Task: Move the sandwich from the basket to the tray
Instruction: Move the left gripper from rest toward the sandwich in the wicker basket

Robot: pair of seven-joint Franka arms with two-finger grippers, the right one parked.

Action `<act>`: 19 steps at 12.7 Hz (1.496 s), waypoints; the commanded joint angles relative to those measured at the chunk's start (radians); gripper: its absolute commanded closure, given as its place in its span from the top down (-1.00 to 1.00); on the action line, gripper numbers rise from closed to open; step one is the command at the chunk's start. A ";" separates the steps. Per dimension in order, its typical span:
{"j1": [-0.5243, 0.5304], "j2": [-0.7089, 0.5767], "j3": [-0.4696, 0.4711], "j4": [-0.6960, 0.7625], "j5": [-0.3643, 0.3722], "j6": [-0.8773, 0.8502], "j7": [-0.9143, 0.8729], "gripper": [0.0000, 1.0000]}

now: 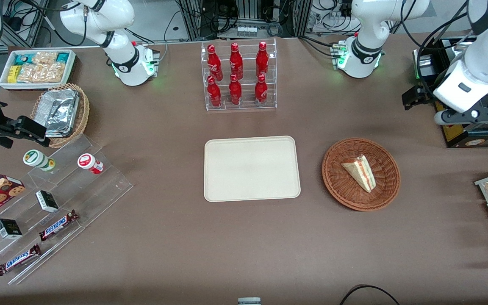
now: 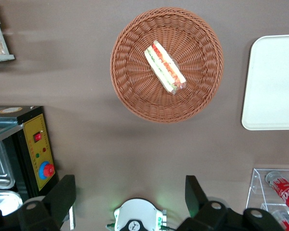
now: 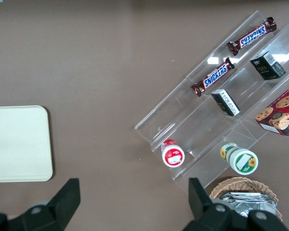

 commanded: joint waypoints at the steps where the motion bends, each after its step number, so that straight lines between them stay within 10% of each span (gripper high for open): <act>1: -0.010 0.005 0.004 -0.092 0.002 0.083 0.011 1.00; 14: -0.007 0.049 0.006 -0.557 0.002 0.751 -0.006 1.00; 19: -0.015 0.102 0.001 -0.557 0.000 0.839 -0.381 1.00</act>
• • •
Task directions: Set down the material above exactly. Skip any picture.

Solved exercise:
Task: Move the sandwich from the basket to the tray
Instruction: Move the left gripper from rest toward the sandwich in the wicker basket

Robot: pair of seven-joint Franka arms with two-finger grippers, the right one parked.

Action `<act>`: 19 steps at 12.7 Hz (1.496 s), waypoints; the commanded joint angles relative to those measured at the chunk's start (radians); gripper: its absolute commanded closure, given as its place in its span from the top down (-1.00 to 1.00); on the action line, gripper numbers rise from closed to open; step one is the command at the chunk's start. A ";" separates the steps. Per dimension in order, its typical span:
{"j1": [-0.5243, 0.5304], "j2": [-0.7089, 0.5767], "j3": [-0.4696, 0.4711], "j4": [-0.6960, 0.7625], "j5": [-0.3643, 0.3722], "j6": [-0.8773, 0.8502], "j7": [-0.9143, 0.8729], "gripper": [0.0000, 1.0000]}

now: 
now: 
now: 

 commanded: joint waypoints at the steps where the motion bends, each after its step number, so that straight lines between them stay within 10% of each span (gripper high for open): <act>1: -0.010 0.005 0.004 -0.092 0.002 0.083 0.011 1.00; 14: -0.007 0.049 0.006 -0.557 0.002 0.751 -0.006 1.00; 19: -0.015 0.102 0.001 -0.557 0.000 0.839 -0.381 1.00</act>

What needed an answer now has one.